Crosslinking Strategy Enhances Stability and Delivery of mRNA Lipid Nanoparticles
Researchers developed a post-assembly crosslinking approach that improves the structural stability and endosomal escape efficiency of mRNA lipid nanoparticles, potentially expanding applications for RNA therapeutics and vaccines.
Lipid nanoparticles (LNPs) have enabled the effective delivery of RNA therapeutics and mRNA vaccines. However, their broader applications are limited by suboptimal stability and endosomal escape efficiency. Researchers have now presented a readily adoptable post-assembly crosslinking approach that enhances the structural and functional stability of mRNA LNPs.

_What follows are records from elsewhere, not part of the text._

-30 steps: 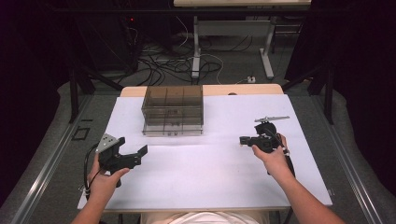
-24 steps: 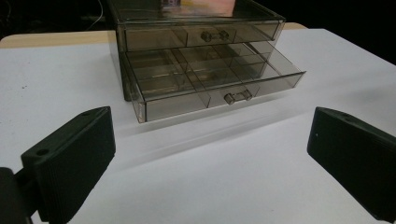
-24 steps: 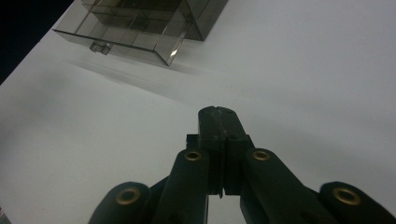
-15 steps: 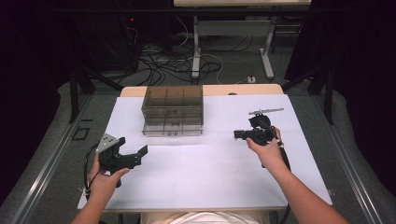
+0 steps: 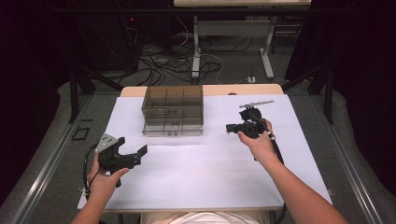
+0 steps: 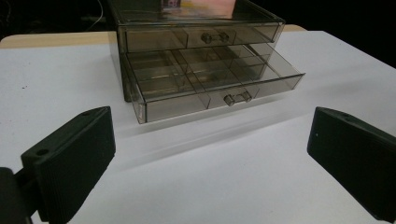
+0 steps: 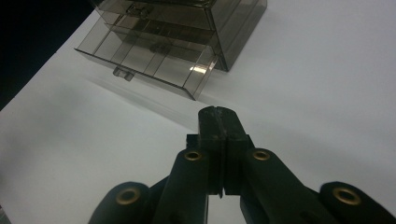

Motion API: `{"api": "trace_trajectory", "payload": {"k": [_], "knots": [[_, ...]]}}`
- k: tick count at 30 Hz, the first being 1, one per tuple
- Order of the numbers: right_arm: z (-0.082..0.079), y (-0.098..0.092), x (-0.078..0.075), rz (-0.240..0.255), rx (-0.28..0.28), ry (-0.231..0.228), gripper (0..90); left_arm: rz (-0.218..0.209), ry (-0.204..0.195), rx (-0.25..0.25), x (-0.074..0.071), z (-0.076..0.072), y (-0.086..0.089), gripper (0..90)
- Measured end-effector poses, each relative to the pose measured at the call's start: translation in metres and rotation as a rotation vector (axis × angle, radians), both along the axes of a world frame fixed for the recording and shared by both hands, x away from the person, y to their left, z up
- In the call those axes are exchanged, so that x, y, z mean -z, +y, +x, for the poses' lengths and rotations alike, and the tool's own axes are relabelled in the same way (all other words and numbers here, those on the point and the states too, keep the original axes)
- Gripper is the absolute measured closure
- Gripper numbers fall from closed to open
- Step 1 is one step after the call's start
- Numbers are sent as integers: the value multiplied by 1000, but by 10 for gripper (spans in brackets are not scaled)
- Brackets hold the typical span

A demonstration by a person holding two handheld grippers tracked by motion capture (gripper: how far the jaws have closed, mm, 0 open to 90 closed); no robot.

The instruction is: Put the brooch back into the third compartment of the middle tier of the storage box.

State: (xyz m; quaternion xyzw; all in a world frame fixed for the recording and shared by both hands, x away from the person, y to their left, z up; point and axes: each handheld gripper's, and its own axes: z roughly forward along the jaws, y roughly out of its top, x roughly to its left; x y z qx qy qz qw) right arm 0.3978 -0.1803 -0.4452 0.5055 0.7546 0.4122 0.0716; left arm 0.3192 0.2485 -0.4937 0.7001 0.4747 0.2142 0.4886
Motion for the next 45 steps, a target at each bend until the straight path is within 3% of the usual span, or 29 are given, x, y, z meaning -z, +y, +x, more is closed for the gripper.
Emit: {"api": "trace_trajectory", "payload": {"k": [22,45], "knots": [[21,40,-3,-23,-18,-9,900,-3,2,4,0,0,0,12],[42,63,6,-39,-13,8,900,-13,2,1,0,0,0,12]]}}
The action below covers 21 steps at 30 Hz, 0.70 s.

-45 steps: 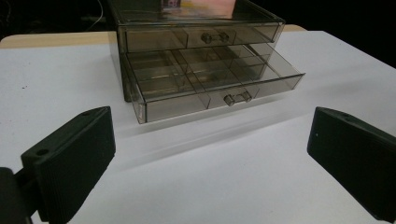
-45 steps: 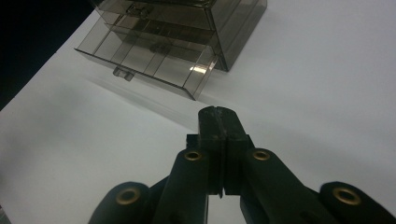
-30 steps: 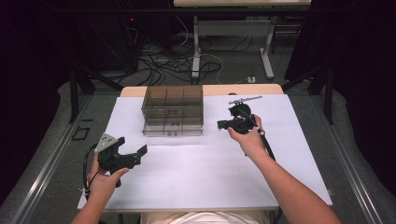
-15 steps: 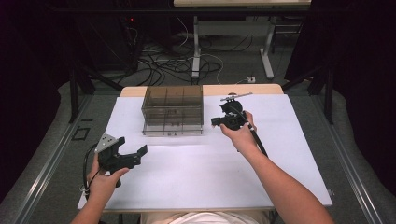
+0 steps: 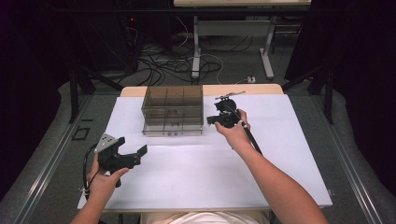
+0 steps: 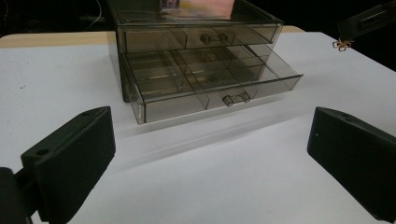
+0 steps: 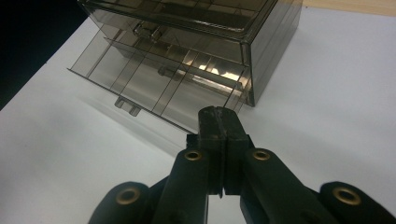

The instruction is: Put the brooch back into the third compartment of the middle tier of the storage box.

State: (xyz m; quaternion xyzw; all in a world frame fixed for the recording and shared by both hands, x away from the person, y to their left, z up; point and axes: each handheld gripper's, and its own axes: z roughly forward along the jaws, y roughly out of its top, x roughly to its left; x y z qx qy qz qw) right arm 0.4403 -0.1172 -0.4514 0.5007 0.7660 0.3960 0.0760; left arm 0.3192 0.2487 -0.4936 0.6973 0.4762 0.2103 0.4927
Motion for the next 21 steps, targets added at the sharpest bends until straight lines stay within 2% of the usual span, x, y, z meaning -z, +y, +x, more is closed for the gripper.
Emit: {"api": "trace_trajectory", "payload": {"k": [21], "knots": [[13,18,10,6,7,7,900,-1,3,2,0,0,0,12]]}}
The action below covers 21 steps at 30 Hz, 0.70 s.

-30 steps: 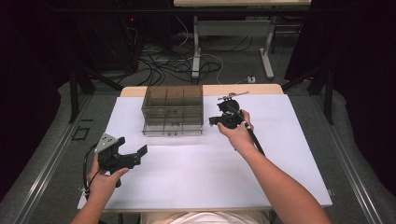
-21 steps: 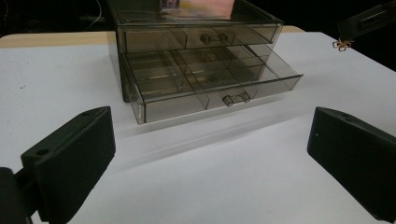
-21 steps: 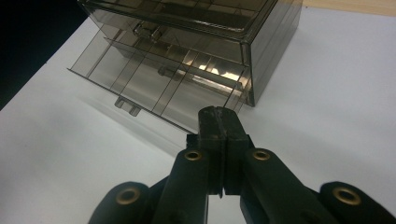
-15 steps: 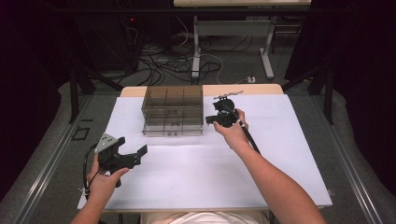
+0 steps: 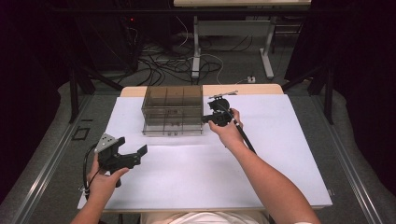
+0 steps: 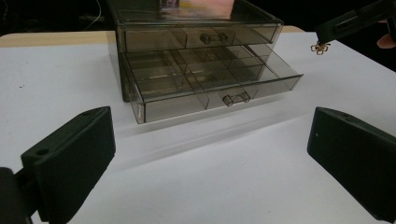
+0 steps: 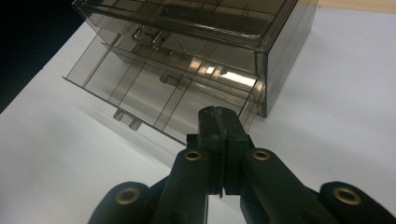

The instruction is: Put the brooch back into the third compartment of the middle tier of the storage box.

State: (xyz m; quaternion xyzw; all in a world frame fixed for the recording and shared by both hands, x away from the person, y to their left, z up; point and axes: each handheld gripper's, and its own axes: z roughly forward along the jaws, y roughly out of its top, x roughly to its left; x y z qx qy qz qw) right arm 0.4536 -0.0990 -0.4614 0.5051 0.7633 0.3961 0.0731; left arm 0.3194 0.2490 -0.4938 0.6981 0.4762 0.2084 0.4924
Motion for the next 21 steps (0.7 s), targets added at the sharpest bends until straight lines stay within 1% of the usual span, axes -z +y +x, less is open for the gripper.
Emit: {"api": "trace_trajectory", "payload": {"k": [3,4,9,11,14,17,18,20,21], "knots": [[2,2,1,8,3,4,900,0,0,1,0,0,0,12],[2,3,2,23,3,1,900,0,0,1,0,0,0,12],[5,6,4,30,2,4,900,4,0,2,0,0,0,12],[5,7,5,27,5,12,900,-1,1,2,0,0,0,12],[7,8,7,44,12,25,900,1,0,2,0,0,0,12],[9,9,9,76,25,41,900,1,0,3,0,0,0,12],[10,9,9,75,29,46,900,2,1,2,0,0,0,12],[11,9,11,96,35,55,900,1,1,3,0,0,0,12],[12,9,11,95,43,62,900,1,1,3,0,0,0,12]]}}
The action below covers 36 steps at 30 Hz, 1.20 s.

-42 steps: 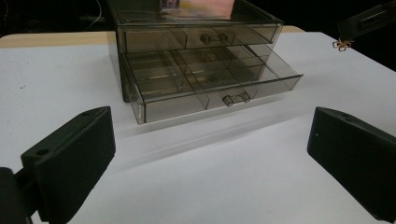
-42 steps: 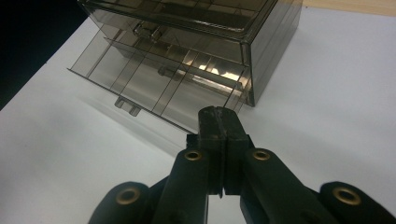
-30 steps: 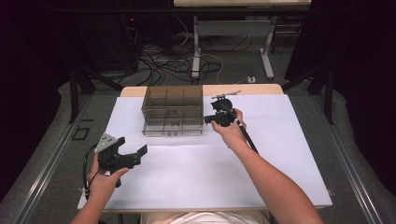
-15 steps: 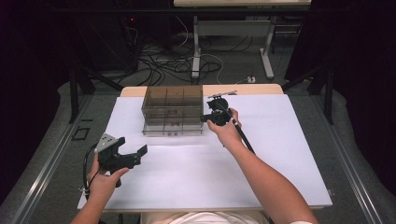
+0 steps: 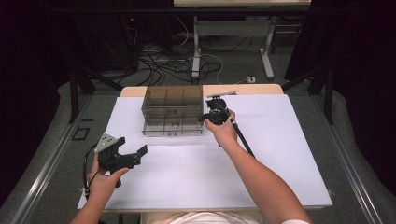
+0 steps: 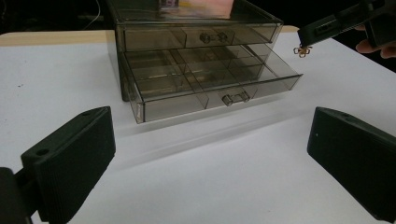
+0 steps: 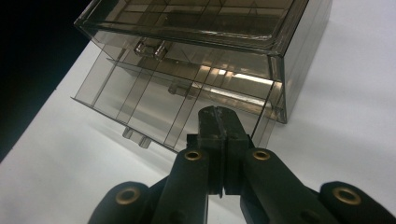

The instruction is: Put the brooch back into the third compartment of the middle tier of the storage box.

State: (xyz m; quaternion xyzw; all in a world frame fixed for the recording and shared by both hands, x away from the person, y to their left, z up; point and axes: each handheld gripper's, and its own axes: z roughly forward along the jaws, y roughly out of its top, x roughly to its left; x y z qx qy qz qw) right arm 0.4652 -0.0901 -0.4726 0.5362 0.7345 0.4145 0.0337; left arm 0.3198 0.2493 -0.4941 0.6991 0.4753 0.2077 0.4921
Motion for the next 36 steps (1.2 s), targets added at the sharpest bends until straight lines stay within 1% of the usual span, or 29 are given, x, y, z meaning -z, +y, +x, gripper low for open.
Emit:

By leveraging a series of cholesterol derivatives and crosslinking methods, the research team induced crosslinks between the lipid components following mRNA LNP assembly, forming crosslinked LNPs (cLNPs). The researchers systematically evaluated crosslinking parameters and identified the optimal conditions that enhance both the physical stability and transfection efficiency of cLNPs.
The findings demonstrate that cLNPs exhibit improved structural integrity under storage and lyophilization conditions, and increased extracellular stability and endosomal escape efficiency, resulting in improved performance of mRNA LNPs both in vitro and in vivo. This crosslinking strategy enables more resilient formulations and expands the applicability of LNP-based therapies for gene therapy and vaccine delivery.
The work lays the foundation for next-generation LNPs with enhanced stability and delivery efficiency, amplifying the impact of RNA therapeutics and vaccines. The data supporting the findings of this study are available in the Article and its Supplementary Information.